Reseña Al Paso: Westworld (Primera temporada)

Westworld deja planteado dilemas filosóficos en una historia que puede enredarse por momentos, pero que eventualmente agarra fuerza y demuestra que tiene mucho por explotar.

Westworld es un parque temático diseñado para vivir las experiencias del viejo oeste. El parque está plagado de robots que desempeñan el rol de “huéspedes”, actores que cumplen una función en una narrativa establecida. Una serie de circunstancias empezará a afectar el pensamiento de estas máquinas; generando un complot que poco a poco se saldrá de control.

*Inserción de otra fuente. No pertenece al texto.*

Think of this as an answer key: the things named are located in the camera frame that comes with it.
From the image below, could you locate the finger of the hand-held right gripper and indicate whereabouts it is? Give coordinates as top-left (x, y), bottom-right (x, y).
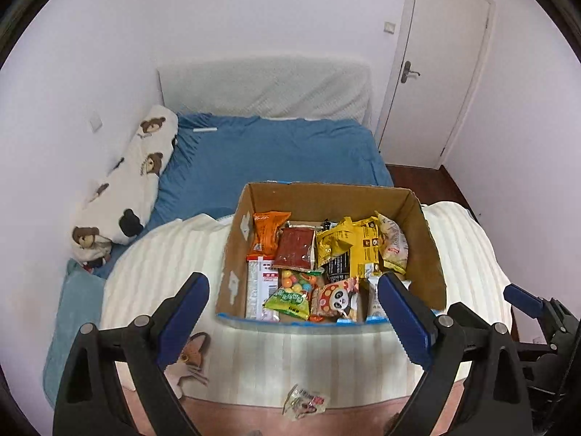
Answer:
top-left (504, 284), bottom-right (552, 318)

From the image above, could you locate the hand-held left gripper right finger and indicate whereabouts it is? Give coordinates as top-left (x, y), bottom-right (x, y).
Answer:
top-left (378, 272), bottom-right (534, 436)

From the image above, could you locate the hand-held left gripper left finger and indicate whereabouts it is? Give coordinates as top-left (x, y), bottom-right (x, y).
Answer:
top-left (53, 272), bottom-right (210, 436)

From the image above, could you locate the red panda print packet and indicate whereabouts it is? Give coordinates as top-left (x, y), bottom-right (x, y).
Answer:
top-left (311, 278), bottom-right (360, 323)

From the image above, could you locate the cream snack packet yellow edge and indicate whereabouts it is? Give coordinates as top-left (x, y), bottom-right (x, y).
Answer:
top-left (377, 213), bottom-right (409, 275)

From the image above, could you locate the red and white snack packet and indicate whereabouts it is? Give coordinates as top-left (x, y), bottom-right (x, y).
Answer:
top-left (245, 255), bottom-right (280, 321)

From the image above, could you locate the cardboard box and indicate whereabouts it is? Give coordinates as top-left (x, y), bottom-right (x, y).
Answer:
top-left (214, 182), bottom-right (448, 326)

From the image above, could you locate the green colourful candy packet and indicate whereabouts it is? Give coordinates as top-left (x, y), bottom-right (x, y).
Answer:
top-left (264, 269), bottom-right (323, 321)

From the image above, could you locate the orange snack packet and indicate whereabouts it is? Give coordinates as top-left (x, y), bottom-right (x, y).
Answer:
top-left (252, 211), bottom-right (292, 255)

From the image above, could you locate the dark red snack packet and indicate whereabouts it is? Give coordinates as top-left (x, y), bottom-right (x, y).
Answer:
top-left (273, 228), bottom-right (316, 270)

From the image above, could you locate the striped cat print blanket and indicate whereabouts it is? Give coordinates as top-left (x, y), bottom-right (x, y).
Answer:
top-left (101, 201), bottom-right (513, 436)

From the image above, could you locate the black snack packet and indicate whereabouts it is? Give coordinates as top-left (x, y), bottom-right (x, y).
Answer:
top-left (326, 257), bottom-right (353, 284)

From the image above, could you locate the teal blanket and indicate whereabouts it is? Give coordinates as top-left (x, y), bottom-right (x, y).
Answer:
top-left (43, 259), bottom-right (110, 407)

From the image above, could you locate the small clear candy packet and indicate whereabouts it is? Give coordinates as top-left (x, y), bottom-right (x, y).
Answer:
top-left (282, 384), bottom-right (328, 419)

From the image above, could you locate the bear print pillow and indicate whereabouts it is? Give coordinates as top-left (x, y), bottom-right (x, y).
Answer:
top-left (72, 104), bottom-right (179, 274)

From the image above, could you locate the blue bed sheet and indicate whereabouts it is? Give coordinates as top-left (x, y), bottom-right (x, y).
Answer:
top-left (93, 113), bottom-right (395, 279)

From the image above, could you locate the white door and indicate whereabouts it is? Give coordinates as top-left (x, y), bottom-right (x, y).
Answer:
top-left (377, 0), bottom-right (496, 170)

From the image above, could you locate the white padded headboard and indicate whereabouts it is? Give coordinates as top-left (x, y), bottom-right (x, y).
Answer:
top-left (157, 56), bottom-right (374, 123)

Como lo mencioné casi dos meses atrás, el primer episodio establece las intenciones y la capacidad de la serie para ahondar en temas filosóficos sobre el individuo, la realidad y el rol que cumplimos en el mundo. Quizás estas cuestiones se evolucionen al grado de genera debate pero se convierten en un eje importante. Puntos a favor para Westworld por plantear de manera tan sutil estas cuestiones que ya se han visto anteriormente. No es una innovación, pero sí que sabe presentarse creativamente.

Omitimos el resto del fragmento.